Task to complete —
Find the line with "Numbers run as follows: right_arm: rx" in the entries below. Repeat it, every following line, and the line with "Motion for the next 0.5", exactly and with nothing added.

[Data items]
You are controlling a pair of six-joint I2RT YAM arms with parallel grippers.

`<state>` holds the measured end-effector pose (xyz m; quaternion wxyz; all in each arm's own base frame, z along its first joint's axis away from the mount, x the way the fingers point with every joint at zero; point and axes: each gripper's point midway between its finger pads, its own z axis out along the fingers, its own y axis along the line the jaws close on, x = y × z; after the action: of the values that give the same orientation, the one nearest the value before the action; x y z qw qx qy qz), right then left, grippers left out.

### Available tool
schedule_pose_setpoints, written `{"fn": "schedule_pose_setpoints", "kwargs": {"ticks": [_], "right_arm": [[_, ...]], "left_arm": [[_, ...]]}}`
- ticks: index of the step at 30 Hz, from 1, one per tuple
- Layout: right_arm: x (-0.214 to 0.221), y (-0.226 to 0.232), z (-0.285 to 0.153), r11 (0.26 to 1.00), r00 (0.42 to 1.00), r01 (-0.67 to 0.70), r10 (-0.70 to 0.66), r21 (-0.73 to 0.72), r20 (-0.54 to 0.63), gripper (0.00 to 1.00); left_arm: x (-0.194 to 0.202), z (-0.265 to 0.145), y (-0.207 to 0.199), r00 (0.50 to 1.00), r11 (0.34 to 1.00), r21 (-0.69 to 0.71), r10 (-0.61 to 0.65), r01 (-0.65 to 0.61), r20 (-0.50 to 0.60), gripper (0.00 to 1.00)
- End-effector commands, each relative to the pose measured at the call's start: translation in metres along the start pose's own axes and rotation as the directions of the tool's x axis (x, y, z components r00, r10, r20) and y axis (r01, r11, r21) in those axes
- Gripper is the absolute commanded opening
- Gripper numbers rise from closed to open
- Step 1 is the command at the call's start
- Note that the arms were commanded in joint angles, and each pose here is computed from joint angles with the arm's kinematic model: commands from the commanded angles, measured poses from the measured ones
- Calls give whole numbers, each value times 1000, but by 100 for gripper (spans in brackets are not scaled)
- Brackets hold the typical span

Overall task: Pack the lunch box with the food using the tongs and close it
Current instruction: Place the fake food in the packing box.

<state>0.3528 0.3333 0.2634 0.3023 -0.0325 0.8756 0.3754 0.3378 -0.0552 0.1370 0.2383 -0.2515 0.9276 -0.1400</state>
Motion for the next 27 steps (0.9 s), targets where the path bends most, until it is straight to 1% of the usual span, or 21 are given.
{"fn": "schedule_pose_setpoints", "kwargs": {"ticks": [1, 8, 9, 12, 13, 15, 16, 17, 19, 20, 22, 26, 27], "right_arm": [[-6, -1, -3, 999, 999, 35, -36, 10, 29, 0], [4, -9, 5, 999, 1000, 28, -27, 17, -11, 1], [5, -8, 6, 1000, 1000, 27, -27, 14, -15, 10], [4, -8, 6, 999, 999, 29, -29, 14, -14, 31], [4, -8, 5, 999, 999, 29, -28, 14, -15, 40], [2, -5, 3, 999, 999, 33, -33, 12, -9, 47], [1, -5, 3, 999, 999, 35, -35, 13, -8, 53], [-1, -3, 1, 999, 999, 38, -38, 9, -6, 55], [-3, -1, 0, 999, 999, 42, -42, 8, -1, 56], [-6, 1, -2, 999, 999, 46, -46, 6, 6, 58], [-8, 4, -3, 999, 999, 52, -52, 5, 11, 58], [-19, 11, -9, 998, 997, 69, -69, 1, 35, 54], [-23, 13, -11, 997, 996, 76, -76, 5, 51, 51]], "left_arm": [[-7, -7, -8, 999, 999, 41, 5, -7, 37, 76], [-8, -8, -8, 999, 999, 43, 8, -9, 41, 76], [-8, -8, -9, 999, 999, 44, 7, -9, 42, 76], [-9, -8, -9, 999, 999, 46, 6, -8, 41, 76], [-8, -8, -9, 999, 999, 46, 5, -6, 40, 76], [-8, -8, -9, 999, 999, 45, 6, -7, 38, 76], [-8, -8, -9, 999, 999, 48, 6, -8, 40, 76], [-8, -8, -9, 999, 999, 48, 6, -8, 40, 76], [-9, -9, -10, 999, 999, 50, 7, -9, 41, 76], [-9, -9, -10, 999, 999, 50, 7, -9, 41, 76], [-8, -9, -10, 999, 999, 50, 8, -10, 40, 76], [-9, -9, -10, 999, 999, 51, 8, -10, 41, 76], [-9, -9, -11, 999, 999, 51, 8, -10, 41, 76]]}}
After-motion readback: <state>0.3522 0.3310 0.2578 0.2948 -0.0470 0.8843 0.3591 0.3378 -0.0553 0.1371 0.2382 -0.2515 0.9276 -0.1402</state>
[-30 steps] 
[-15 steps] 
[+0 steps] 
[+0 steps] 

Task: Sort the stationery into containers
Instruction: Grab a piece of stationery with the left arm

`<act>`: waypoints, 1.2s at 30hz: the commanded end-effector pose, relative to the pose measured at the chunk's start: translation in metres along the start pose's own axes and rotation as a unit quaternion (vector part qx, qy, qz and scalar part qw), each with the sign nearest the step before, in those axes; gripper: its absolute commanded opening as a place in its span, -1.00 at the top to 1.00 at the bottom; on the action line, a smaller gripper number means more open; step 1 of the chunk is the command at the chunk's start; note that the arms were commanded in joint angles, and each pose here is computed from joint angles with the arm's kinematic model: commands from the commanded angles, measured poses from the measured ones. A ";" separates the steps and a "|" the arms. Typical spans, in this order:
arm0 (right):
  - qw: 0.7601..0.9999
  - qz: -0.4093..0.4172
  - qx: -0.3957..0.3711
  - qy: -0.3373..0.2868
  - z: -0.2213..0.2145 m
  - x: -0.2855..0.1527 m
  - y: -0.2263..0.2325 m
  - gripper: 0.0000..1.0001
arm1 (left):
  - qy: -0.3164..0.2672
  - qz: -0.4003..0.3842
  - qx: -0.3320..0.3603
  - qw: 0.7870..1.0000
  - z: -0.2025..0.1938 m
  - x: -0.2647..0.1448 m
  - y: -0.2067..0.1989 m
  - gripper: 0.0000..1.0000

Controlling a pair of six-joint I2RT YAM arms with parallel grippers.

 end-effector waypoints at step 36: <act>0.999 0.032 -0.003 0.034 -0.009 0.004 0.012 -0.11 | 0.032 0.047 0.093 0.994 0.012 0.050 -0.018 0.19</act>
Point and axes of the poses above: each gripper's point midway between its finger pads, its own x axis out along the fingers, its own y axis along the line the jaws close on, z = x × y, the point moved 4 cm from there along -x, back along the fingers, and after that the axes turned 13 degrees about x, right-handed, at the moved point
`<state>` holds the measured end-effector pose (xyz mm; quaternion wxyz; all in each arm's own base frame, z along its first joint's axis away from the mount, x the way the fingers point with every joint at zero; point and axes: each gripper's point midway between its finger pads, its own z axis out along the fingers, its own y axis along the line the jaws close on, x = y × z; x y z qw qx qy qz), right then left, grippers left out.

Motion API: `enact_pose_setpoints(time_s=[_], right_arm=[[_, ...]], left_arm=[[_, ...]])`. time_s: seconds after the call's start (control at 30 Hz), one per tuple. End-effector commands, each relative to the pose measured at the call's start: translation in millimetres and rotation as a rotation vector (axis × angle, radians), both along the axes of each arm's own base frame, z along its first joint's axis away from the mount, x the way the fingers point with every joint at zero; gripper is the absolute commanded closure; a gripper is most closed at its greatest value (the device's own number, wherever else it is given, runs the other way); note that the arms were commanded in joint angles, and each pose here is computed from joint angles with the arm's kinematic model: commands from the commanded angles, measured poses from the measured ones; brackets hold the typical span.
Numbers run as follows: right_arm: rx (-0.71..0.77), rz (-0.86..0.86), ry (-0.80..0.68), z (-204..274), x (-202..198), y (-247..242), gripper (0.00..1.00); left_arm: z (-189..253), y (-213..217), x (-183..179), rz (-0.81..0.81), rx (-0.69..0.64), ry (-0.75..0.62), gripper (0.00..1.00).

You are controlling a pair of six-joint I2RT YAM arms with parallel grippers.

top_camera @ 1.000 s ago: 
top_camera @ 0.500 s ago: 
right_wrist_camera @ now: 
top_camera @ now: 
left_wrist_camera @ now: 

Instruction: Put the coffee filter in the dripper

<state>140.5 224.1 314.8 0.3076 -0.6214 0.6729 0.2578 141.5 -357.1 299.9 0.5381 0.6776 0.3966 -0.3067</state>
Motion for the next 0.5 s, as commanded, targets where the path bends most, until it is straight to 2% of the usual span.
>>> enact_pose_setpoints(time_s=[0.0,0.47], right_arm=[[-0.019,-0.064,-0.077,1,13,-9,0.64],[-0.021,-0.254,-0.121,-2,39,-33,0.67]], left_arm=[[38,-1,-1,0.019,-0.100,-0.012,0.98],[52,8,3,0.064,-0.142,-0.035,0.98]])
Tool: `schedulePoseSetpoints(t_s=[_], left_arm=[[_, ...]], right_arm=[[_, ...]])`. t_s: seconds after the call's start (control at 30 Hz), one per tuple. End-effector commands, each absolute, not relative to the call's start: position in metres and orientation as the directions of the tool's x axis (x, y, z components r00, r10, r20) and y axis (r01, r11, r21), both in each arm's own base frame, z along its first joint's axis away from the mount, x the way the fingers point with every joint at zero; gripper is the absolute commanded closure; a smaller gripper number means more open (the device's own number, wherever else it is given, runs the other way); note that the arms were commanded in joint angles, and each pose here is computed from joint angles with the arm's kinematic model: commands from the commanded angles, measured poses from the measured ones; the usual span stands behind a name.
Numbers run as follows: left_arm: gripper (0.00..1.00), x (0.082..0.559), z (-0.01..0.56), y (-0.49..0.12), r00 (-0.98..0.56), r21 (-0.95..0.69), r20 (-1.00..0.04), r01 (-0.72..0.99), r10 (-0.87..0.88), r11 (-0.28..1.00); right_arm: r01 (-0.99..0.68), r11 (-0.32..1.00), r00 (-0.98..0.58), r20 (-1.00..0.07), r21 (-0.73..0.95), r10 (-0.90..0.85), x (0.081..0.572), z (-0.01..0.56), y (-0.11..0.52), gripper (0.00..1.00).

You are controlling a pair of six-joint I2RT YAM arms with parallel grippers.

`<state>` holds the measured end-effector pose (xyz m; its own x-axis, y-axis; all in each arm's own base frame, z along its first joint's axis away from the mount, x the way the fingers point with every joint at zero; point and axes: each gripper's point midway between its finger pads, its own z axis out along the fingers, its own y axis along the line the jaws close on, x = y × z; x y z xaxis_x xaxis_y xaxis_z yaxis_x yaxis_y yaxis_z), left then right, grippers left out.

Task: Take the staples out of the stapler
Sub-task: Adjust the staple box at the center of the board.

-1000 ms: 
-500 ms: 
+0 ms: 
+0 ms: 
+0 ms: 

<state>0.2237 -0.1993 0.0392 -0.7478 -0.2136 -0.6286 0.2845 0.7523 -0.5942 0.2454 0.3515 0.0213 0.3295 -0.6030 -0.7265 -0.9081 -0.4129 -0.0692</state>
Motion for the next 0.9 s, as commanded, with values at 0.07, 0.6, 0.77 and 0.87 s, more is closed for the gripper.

Exercise result —
Numbers run as follows: right_arm: rx (-0.71..0.77), rz (-0.86..0.86), ry (-0.80..0.68), z (-204..274), x (-202..198), y (-247..242), gripper (0.00..1.00); left_arm: z (-189..253), y (-213..217), x (-183..179), rz (-0.81..0.81), rx (-0.69..0.64), ry (-0.75..0.62), gripper (0.00..1.00).

You are controlling a pair of six-joint I2RT YAM arms with parallel grippers.

top_camera @ 1.000 s ago: 
top_camera @ 0.500 s ago: 
right_wrist_camera @ now: 
top_camera @ now: 
left_wrist_camera @ now: 

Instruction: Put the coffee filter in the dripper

<state>140.5 224.1 314.8 0.3076 -0.6214 0.6729 0.2578 141.5 -357.1 299.9 0.5381 0.6776 0.3966 -0.3067</state>
Motion for the next 0.5 s, as commanded, targets where the path bends most, until it is straight to 2% of the usual span.

The required output has been supplied.